** WHAT THE TASK REQUIRES **
Scan the entries for the word "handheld", and copy every line where it appears.

** STORED DATA **
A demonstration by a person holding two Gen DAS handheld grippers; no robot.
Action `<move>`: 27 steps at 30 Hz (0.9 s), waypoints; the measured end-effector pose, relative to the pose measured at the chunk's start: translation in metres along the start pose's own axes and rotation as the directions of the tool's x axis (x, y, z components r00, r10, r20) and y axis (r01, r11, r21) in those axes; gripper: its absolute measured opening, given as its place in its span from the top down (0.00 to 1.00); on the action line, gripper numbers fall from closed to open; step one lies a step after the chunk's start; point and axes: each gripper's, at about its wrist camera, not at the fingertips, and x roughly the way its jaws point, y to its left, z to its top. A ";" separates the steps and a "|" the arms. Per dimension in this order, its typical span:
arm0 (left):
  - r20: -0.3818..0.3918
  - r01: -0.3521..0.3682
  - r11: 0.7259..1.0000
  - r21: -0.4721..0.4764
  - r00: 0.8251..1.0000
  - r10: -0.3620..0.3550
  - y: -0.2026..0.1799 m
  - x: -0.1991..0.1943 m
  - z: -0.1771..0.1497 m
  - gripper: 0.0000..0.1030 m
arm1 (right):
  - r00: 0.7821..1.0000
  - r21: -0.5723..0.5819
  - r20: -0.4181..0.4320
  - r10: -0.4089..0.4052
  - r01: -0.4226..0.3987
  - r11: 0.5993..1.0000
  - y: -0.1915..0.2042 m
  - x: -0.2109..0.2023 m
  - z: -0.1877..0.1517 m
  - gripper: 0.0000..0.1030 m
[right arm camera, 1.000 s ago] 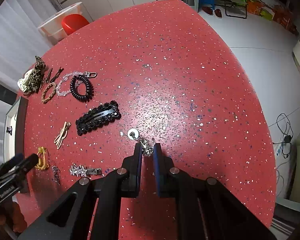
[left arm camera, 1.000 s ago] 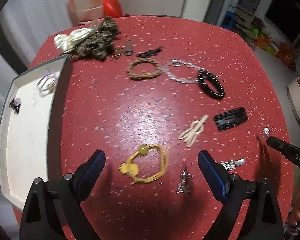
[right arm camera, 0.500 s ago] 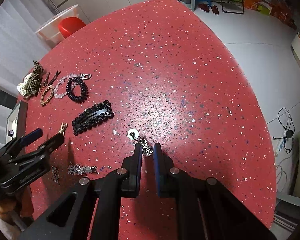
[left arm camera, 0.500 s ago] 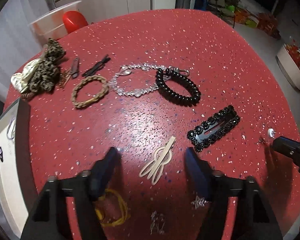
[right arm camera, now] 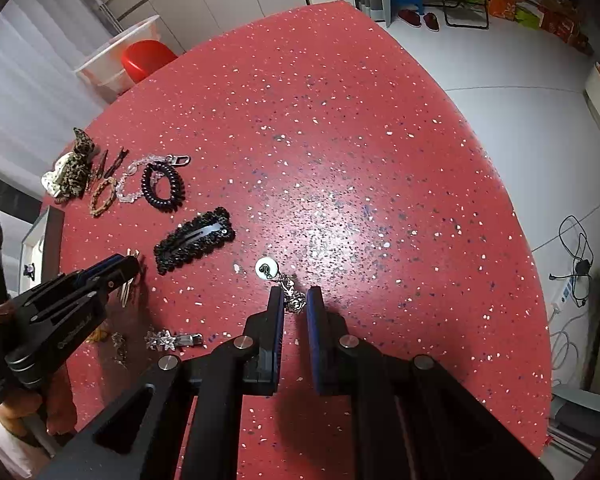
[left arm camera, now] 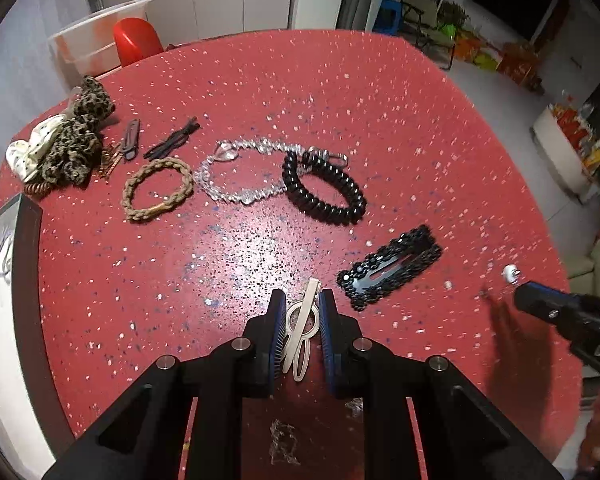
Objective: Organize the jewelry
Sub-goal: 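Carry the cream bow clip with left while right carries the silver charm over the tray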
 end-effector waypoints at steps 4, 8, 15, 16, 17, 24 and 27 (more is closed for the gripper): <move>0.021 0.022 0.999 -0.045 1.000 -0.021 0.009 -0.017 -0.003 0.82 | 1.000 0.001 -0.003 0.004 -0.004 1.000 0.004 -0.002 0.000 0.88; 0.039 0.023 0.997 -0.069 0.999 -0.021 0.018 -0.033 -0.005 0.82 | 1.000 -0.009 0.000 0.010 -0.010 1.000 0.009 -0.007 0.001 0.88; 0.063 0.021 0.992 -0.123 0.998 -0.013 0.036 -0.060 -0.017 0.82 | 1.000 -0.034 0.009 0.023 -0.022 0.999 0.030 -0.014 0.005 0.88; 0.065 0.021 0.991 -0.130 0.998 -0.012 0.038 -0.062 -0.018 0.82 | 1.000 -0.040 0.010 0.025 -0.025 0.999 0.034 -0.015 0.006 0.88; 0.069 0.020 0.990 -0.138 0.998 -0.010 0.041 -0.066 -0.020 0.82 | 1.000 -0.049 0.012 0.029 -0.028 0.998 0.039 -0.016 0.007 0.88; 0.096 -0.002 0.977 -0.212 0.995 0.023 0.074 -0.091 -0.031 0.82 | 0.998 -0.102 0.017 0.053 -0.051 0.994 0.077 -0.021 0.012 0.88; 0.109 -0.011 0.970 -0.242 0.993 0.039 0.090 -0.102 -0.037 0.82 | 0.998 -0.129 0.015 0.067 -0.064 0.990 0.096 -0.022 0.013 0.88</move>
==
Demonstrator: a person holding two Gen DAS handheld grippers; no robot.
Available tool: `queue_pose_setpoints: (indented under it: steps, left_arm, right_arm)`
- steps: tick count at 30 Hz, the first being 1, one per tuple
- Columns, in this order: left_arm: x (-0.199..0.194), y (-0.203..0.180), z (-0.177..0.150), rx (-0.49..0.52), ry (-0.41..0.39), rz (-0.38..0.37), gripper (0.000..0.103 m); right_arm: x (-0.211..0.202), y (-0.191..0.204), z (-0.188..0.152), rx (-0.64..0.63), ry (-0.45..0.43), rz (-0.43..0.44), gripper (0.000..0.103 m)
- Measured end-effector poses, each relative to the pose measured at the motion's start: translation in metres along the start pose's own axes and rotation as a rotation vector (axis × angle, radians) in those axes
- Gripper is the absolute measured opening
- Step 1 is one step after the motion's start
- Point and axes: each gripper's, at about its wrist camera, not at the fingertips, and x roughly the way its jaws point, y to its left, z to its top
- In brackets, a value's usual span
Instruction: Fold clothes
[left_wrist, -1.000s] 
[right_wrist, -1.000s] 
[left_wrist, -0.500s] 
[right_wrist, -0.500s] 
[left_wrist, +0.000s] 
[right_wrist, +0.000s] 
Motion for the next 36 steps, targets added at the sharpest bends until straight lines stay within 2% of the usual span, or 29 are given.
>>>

** ANSWER FOR THIS EXERCISE **
A demonstration by a person holding two Gen DAS handheld grippers; no robot.
Demonstrator: a person holding two Gen DAS handheld grippers; no robot.

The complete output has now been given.